CERDEC transfer to AFC
In 2019 RDECOM, and thus CERDEC was transferred to U.S. Army Futures Command (AFC), and renamed as the Combat Capabilities Development Command, or DEVCOM, and the C5ISR Center respectively. The LCMC, namely United States Army Communications-Electronics Command, and the Program Executive Officers (PEOs) are to coordinate with AFC and their Cross-Functional Team (CFT)'s modernization efforts of materiel.

History
The history of the Communications-Electronics Command began with the establishment of a Signal Corps training facility and radio research and development laboratory at Fort Monmouth, NJ in 1917. In 1929, the Signal Corps' Electrical Laboratory of Washington and the Signal Corps Research Laboratory of New York merged with the Radio Laboratories at Fort Monmouth to form the consolidated "Signal Corps Laboratories."

In 1949, the Signal Corps Center was established and consolidated many existing Signal functions to include: the Signal Corps Engineering Laboratories, the Signal Corps Board, Signal School, Signal Corps Publications Agency, Signal Corps Intelligence Unit, Pigeon Breeding and Training Center, the Army portion of the Electro Standards Agency, and the Signal Corps troop units.

The forerunner of the Army Air Corps and the U.S. Air Force had its roots at Fort Monmouth. In 1928, the first radio-equipped meteorological balloon soared into the upper reaches of the atmosphere, a forerunner of a weather sounding technique universally used today. In 1938, the first U.S. aircraft detection radar was developed at the Signal Corps Center. In 1946, space communications was proved feasible when the Diana Radar was used to bounce electronic signals off the moon.

The Army disbanded the technical services and established the Electronics Command (ECOM) at Fort Monmouth in 1962. This CECOM predecessor was charged with managing Signal research, development, and logistics support. As a subordinate element of the newly formed United States Army Materiel Command (AMC), ECOM encompassed the Signal Research and Development Laboratories, the Signal Materiel Support Agency, the Signal Supply Agency and its various procurement offices, and other Signal Corps logistics support activities.
ECOM was fragmented in January 1978 on the recommendation of the Army Materiel Acquisition Review Committee (AMARC) in order to form the following three Commands and one Activity: The Communications and Electronics Materiel Readiness Command (CERCOM), the Communications Research and Development Command (CORADCOM), the Electronics Research and Development Command (ERADCOM), and the Avionics Research and Development Activity (AVRADA).

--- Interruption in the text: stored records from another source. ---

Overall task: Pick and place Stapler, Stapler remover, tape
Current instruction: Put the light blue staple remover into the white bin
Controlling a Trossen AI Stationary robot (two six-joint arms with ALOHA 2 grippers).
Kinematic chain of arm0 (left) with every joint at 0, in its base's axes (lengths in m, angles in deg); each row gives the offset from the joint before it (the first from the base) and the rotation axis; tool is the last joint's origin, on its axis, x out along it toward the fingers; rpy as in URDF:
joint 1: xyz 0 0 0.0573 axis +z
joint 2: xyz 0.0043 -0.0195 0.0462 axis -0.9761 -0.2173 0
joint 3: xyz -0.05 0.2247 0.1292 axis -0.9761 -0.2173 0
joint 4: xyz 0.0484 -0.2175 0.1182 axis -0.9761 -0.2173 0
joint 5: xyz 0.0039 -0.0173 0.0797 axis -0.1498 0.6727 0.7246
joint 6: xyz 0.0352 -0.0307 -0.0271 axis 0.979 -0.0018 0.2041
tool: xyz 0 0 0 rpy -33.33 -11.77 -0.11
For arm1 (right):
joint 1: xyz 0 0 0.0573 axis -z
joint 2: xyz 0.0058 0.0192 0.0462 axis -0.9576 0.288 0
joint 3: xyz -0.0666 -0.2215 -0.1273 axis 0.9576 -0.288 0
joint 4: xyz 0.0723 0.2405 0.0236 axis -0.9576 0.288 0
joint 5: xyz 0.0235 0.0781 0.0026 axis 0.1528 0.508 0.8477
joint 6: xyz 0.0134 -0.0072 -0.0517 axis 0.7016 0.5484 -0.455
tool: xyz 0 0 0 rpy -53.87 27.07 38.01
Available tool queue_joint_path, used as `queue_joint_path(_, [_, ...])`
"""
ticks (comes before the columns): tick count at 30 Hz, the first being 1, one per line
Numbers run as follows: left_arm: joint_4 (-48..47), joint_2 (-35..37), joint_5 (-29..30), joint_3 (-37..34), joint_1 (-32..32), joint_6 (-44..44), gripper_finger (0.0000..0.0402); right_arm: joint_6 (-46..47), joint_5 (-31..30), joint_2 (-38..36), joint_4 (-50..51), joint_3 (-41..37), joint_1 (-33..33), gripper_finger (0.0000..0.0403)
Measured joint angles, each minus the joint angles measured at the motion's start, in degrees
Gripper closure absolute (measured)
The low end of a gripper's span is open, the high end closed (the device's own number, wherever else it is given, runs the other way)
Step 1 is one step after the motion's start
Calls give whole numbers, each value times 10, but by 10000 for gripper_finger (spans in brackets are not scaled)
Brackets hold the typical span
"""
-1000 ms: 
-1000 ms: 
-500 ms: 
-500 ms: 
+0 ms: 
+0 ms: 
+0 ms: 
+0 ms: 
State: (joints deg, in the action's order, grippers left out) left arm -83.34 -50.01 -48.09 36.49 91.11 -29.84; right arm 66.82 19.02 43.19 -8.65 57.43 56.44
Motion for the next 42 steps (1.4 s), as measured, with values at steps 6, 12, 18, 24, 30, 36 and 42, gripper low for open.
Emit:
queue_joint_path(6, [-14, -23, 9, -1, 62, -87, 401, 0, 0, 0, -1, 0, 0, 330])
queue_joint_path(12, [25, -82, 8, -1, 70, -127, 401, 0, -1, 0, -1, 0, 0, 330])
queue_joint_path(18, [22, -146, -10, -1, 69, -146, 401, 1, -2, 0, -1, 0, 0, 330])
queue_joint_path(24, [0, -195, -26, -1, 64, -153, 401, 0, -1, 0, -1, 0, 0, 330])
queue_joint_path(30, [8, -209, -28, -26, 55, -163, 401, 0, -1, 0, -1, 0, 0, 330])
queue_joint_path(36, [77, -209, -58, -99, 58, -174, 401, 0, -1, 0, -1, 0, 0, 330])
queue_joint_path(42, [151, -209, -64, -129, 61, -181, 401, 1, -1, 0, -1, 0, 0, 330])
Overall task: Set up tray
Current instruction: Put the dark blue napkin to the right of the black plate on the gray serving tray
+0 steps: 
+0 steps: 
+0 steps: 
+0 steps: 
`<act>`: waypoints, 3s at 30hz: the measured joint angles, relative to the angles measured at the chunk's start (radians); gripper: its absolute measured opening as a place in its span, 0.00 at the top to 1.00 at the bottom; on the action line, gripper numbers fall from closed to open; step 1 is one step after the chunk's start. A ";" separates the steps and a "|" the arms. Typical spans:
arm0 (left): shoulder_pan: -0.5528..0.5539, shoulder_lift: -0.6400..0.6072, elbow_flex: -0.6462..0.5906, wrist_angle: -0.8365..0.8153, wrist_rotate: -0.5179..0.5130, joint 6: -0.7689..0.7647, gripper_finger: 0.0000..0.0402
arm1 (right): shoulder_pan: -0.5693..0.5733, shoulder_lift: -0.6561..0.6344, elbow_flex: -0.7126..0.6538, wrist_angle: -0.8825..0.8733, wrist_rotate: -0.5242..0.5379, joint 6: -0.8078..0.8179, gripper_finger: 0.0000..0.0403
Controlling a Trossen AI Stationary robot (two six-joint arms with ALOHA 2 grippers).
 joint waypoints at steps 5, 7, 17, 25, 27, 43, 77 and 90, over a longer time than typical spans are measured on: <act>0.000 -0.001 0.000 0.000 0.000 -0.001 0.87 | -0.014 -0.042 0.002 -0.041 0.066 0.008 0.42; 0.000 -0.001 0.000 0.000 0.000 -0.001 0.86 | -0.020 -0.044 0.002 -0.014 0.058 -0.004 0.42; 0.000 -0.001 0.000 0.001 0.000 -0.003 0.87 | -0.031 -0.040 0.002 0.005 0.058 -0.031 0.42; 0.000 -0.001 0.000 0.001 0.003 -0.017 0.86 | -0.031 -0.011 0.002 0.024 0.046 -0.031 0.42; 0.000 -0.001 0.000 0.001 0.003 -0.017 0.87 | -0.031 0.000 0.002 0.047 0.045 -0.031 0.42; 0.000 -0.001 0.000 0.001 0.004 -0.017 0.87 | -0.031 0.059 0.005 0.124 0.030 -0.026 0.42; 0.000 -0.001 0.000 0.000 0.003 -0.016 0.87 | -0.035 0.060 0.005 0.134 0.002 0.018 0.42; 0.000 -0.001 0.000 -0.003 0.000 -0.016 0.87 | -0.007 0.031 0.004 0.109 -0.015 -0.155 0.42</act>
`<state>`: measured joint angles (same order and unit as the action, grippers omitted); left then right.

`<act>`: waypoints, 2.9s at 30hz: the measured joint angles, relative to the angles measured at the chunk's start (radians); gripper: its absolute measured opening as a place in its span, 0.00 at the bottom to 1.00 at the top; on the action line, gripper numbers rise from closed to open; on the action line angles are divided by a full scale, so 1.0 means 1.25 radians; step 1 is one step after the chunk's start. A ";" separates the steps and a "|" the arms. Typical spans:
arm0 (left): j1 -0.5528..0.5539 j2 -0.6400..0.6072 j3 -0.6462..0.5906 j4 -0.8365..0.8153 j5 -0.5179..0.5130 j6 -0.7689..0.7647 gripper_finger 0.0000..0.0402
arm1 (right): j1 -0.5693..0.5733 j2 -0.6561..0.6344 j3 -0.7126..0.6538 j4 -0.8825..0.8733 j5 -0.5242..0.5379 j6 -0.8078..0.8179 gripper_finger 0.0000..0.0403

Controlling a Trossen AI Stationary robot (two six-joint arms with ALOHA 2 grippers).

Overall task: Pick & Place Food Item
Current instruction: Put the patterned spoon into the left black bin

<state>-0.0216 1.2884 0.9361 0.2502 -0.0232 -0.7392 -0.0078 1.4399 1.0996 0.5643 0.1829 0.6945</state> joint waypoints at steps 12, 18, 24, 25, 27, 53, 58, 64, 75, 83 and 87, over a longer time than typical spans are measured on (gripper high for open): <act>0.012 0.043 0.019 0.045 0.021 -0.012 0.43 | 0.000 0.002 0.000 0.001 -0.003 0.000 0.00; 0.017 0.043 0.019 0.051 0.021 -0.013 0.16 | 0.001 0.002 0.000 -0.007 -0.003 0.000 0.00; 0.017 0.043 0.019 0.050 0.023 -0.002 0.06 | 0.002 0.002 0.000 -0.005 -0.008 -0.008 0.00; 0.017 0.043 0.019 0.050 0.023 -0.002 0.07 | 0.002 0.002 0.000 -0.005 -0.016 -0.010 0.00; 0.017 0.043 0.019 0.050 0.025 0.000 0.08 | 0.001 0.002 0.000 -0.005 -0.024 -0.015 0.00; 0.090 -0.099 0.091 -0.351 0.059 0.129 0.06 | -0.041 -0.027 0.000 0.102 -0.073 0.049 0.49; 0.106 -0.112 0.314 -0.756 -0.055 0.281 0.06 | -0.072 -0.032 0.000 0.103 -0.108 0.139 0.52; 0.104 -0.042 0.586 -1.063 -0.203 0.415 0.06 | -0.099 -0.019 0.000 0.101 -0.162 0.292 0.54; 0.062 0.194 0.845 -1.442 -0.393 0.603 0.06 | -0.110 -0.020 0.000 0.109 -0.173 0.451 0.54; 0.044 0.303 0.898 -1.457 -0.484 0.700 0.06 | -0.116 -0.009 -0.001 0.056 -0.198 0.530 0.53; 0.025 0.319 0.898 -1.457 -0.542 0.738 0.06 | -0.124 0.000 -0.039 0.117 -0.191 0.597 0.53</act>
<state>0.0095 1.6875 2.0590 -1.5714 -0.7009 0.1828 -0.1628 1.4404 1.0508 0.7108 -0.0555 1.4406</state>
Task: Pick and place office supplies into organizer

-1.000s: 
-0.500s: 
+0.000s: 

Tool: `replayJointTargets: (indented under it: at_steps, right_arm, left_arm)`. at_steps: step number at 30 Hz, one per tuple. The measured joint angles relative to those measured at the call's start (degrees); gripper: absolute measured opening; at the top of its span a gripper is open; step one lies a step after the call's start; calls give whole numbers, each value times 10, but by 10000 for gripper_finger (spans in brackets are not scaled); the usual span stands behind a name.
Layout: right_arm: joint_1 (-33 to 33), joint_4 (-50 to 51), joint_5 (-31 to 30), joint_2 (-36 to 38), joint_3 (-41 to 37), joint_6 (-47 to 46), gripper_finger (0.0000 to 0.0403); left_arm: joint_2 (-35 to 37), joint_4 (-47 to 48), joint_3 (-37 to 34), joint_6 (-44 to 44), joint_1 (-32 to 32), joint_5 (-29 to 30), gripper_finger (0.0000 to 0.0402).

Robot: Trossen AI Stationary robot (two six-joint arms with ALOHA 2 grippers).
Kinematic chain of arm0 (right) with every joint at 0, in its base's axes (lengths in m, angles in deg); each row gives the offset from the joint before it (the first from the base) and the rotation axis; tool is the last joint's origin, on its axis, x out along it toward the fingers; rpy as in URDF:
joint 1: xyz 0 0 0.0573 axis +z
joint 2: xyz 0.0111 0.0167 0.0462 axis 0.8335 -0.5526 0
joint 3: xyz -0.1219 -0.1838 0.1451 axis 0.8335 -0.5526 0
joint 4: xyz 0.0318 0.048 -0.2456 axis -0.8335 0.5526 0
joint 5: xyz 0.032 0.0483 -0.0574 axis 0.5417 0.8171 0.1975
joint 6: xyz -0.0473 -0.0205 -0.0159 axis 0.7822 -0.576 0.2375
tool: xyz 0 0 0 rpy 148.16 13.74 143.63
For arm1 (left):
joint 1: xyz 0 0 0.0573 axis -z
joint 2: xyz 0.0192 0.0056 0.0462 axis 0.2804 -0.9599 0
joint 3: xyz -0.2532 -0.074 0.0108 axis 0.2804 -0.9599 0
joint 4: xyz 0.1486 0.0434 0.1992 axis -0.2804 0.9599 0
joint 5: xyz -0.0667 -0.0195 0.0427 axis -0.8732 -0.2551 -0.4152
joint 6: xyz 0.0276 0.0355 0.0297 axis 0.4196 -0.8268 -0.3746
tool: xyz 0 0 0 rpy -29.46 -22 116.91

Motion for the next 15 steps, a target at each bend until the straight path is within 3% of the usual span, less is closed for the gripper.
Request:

Reassessment of the changes at Fort Monmouth, begun in August 1980, concluded that, while the emphasis on research and development had increased for the better, there was also much duplication of effort. Thus, on 1 March 1981, AMC combined CERCOM and CORADCOM to form the new Communications-Electronics Command (CECOM), effective 1 May 1981.

The 1993 Base Realignment and Closure Commission mandated the closing of the Evans Area, Vint Hill Farms Station, moving the United States Army Communications-Electronics Research, Development and Engineering Center to Fort Monmouth under CECOM. Additionally, CECOM gained some missions and personnel from the Fort Belvoir Research and Development Center.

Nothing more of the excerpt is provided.